9. Return to innocence
[9.1] Ultimately, each fandom's impact on the participant's life led to a sense of nostalgia, of wishing he could return to the time when he first engaged with each object of affection. While each fandom helped him grow and mature, he still expressed a desire to return to those initial feelings brought about by the object of affection.
[9.2] With video games, the participant lamented learning more about the commonalities of video games, as this knowledge changed how he experienced the games: "Something that used to be exciting has become routine." When asked about what he would change, he said he would "want to be a kid again. Well, to have that same kind of innocence for when I first started playing, because after you do something for so long, you don't feel the same way about it anymore." The initial thrill of playing a video game, of learning how to control and master it, dulled throughout his life. Although it may have helped inspire him to become a better person, that initial reaction to this object of affection could never be the same the more he repeatedly returned to it.
[9.3] The desire for that same thrill emerged in his discussion of his writing fandom. He stated that he wanted "to get the same kind of joy that I got from writing at first. It's not the same kind of thing that I get now." He wished to have both this joy and the professionalism he felt he had developed throughout the years. However, he recognized that "it's really something you can't have both ways" as he sought "to find a balance" between the inexperienced joy of learning to write and all that he had learned about developing his craft and voice.
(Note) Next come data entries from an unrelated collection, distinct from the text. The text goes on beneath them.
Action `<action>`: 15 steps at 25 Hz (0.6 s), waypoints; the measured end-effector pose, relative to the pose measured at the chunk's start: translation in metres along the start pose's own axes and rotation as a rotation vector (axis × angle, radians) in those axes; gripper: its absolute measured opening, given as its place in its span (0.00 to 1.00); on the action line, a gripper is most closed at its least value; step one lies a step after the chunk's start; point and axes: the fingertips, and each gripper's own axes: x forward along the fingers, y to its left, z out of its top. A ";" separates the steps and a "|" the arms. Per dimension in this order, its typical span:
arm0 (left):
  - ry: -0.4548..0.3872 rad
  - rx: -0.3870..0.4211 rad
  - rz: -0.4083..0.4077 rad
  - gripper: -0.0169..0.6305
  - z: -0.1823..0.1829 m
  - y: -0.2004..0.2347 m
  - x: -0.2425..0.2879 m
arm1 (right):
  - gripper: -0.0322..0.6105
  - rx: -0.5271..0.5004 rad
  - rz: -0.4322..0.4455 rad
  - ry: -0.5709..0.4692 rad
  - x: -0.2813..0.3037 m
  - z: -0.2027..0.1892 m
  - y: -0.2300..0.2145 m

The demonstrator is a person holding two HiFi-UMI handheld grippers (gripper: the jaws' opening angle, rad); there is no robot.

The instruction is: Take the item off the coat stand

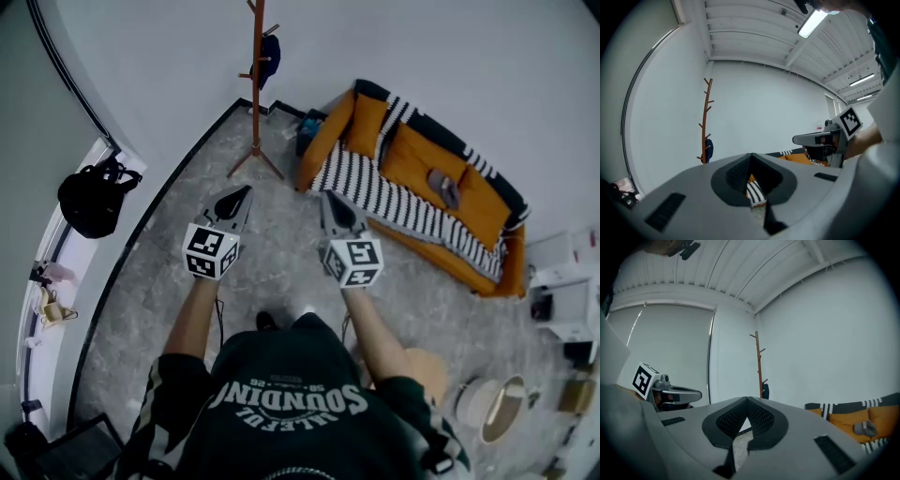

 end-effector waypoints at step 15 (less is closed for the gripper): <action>0.022 -0.034 -0.009 0.03 -0.007 0.018 0.046 | 0.05 0.058 0.039 -0.023 0.025 -0.004 -0.023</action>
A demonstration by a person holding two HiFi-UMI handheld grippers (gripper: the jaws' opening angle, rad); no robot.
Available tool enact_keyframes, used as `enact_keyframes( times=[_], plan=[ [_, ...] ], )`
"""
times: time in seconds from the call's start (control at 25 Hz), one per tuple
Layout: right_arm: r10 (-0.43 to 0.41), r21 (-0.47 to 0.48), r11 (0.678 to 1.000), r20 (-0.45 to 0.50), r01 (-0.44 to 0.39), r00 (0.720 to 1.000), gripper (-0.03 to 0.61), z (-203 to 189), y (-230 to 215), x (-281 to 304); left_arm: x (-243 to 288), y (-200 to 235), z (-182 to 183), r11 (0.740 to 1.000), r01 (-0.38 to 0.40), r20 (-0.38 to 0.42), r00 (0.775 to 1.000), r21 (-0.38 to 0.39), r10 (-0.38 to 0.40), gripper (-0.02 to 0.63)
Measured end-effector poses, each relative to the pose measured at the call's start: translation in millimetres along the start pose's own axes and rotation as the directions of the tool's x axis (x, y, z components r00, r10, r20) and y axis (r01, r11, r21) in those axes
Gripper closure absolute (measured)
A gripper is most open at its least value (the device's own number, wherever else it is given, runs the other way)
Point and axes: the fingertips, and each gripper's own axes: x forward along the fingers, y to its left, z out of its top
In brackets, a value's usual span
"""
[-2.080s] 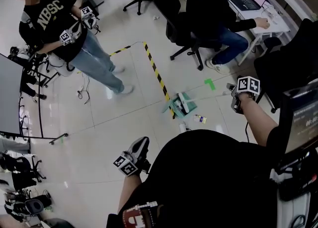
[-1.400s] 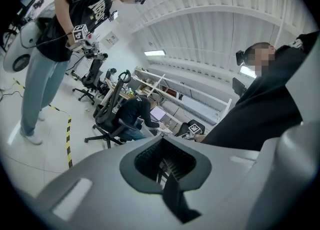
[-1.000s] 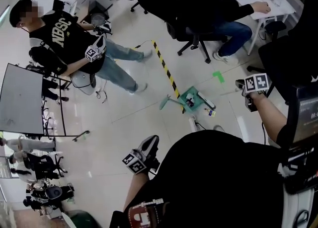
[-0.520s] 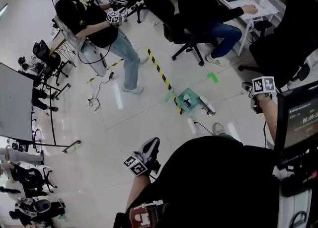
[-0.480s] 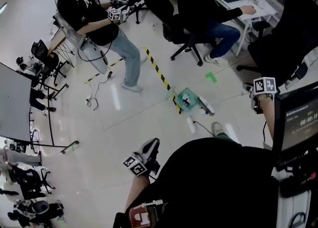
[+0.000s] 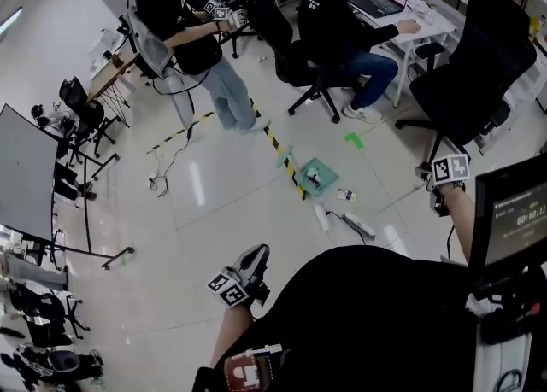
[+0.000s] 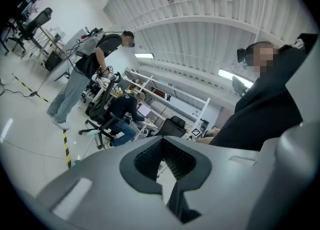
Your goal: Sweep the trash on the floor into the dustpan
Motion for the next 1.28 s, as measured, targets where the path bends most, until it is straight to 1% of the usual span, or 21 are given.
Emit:
enact_keyframes(
  times=[0.12, 0.24, 0.32, 0.44, 0.56, 0.68, 0.84, 0.96, 1.08, 1.16, 1.28],
  plan=[
    [0.071, -0.079, 0.994, -0.034, -0.073, 0.997, 0.535, -16.7, -13.2, -14.2, 21.0, -43.2, -28.8, 0.999, -0.035, -0.001, 0.999, 0.006, 0.035, 0.618],
    [0.149, -0.146, 0.977, -0.063, -0.157, 0.987, 0.535, -31.8, -40.8, -36.1, 56.0, -84.8, -62.4, 0.995, -0.088, 0.05, 0.995, -0.041, 0.09, 0.618],
    [0.193, -0.171, 0.964, -0.077, -0.203, 0.978, 0.535, -36.5, -58.7, -53.7, 83.2, -117.5, -81.4, 0.992, -0.1, 0.072, 0.992, -0.071, 0.105, 0.618],
    [0.239, -0.201, 0.946, -0.092, -0.254, 0.967, 0.532, -48.3, -73.8, -80.3, 103.3, -170.3, -105.9, 0.993, -0.101, 0.033, 0.994, -0.063, 0.103, 0.618],
    [0.267, -0.236, 0.93, -0.09, -0.281, 0.959, 0.532, -56.2, -80.5, -97.4, 102.4, -199.1, -118.8, 0.993, -0.112, 0.025, 0.993, -0.038, 0.113, 0.618],
    [0.284, -0.265, 0.918, -0.083, -0.296, 0.955, 0.531, -66.4, -76.8, -106.7, 90.1, -208.2, -130.0, 0.991, -0.13, 0.035, 0.991, -0.031, 0.131, 0.618],
    [0.279, -0.307, 0.907, -0.069, -0.287, 0.958, 0.532, -80.3, -56.6, -115.8, 66.2, -208.1, -127.1, 0.994, -0.108, 0.067, 0.992, -0.019, 0.109, 0.618],
    [0.243, -0.319, 0.915, -0.05, -0.246, 0.969, 0.533, -88.1, -36.9, -121.2, 41.2, -204.9, -122.9, 0.998, -0.069, 0.062, 0.996, -0.006, 0.069, 0.618],
    [0.196, -0.317, 0.928, -0.033, -0.197, 0.98, 0.532, -101.4, -20.5, -124.3, 11.3, -199.5, -126.0, 0.999, -0.048, 0.023, 0.999, 0.008, 0.047, 0.618],
    [0.172, -0.324, 0.93, -0.027, -0.172, 0.985, 0.534, -108.7, -9.7, -125.4, -6.7, -194.5, -124.1, 0.999, -0.033, 0.003, 0.999, 0.023, 0.033, 0.618],
    [0.149, -0.33, 0.932, -0.025, -0.149, 0.989, 0.534, -115.7, 8.5, -120.3, -34.3, -174.8, -116.1, 0.999, -0.038, 0.018, 0.999, 0.03, 0.037, 0.618]
  ],
)
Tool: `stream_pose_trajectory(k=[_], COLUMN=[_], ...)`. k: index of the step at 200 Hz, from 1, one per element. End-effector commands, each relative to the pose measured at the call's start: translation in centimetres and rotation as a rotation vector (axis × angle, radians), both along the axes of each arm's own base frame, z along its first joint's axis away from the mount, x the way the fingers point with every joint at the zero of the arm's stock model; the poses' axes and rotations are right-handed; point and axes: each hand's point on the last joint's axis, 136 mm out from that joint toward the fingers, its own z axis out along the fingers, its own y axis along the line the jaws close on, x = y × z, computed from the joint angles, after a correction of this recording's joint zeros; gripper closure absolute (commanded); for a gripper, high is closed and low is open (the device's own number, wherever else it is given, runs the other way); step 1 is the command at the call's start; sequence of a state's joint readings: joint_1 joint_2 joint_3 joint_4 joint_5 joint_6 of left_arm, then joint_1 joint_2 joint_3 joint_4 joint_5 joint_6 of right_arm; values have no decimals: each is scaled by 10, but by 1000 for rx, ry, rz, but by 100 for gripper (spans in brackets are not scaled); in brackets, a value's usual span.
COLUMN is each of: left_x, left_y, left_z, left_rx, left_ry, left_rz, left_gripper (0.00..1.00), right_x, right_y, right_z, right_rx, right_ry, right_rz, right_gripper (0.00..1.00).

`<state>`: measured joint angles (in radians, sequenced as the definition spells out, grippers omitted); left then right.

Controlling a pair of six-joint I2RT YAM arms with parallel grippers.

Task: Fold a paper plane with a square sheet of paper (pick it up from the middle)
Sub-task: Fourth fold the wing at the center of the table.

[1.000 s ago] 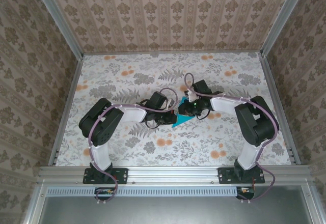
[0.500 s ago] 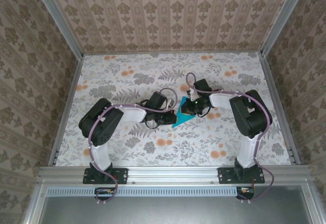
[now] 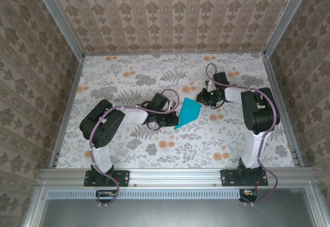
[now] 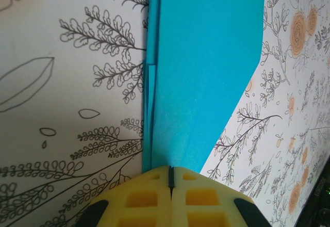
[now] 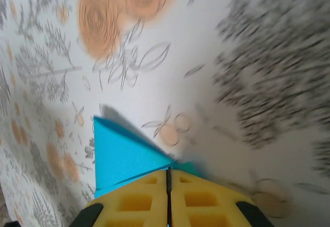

As regards video games, he wanted to relive the affective reaction that helped create his new fandom, but as regards writing, he hoped he could maintain a feeling of joy while being more serious about writing and what it could mean in his life.
[9.4] With the city park, however, his reminiscences were different, as he indicated a desire to return there free from the guilt of thinking he had to abandon it because he had done something wrong: "I would say that it would give me a place to go for a couple more years. I would have imagined that by that time I would be grown-up enough to understand why this is happening—that it's not my fault." Having the fandom end due to circumstances outside of his control have resulted in his possessing a different sort of nostalgia for the park than for writing or video games. He felt that perhaps, if he could return, he could regain something he felt had been stolen from him. Overall, then, his reminiscing dealt with reexperiencing the initial feelings of joy that helped form his fandoms. He wished to regain that feeling of joy and the accompanying feeling of control over his own life.
[9.5] Nostalgia connects back to escapism, as it allows fans to return to a time when they were more comfortable (Thomas 2009). Nostalgia can drive fan activities like collecting, which provides a tangible link to fans' initial affective responses to a fandom (Geraghty 2014). Nonetheless, while fans can reengage with an object of fandom to perhaps experience something new or something they initially missed (Thomas 2009), they can never experience the same affective responses that initially fueled their fandom. That feeling only exists in fans' memories. This participant's nostalgia existed as a desire to recapture an impossibility inherent to fandom, given the basic feature of repeatedly returning to the object of affection.
10. Summarizing the participant's fan experiences through an SMM lens
[10.1] The participant's three different fandoms involved tensions between identity creation and self-blame, escapism and inspiration, and a desire to return to a time perceived as better. Whether the fandom involved a media object, a location, or an activity, his passion and his interpretive and physical behaviors demonstrated the complexity of each fandom. His fandoms were filled with both positive and negative thoughts, feelings, and actions, all of which overlapped regardless of the type of fandom discussed. In a sense, then, his attitudes toward the objects of affection were relatively similar, even if the objects were not.
[10.2] Rather than framing his life as a collection of different fandoms, this interview illustrated how the participant's experiences with different fandoms related to his central concerns in complex, often overlapping ways. His fandoms expressed how he saw himself and helped him to see himself in new ways. This interview suggests that being a fan of anything highlights the struggles a fan faces throughout life. A fan does not express different identities through different fandoms but instead expresses the same life struggles across different arenas and even within the same fandom across time and space. The participant repeatedly returned to things that mattered to him affectively, cognitively, and socially, and those returnings also helped him see himself differently and to change over time.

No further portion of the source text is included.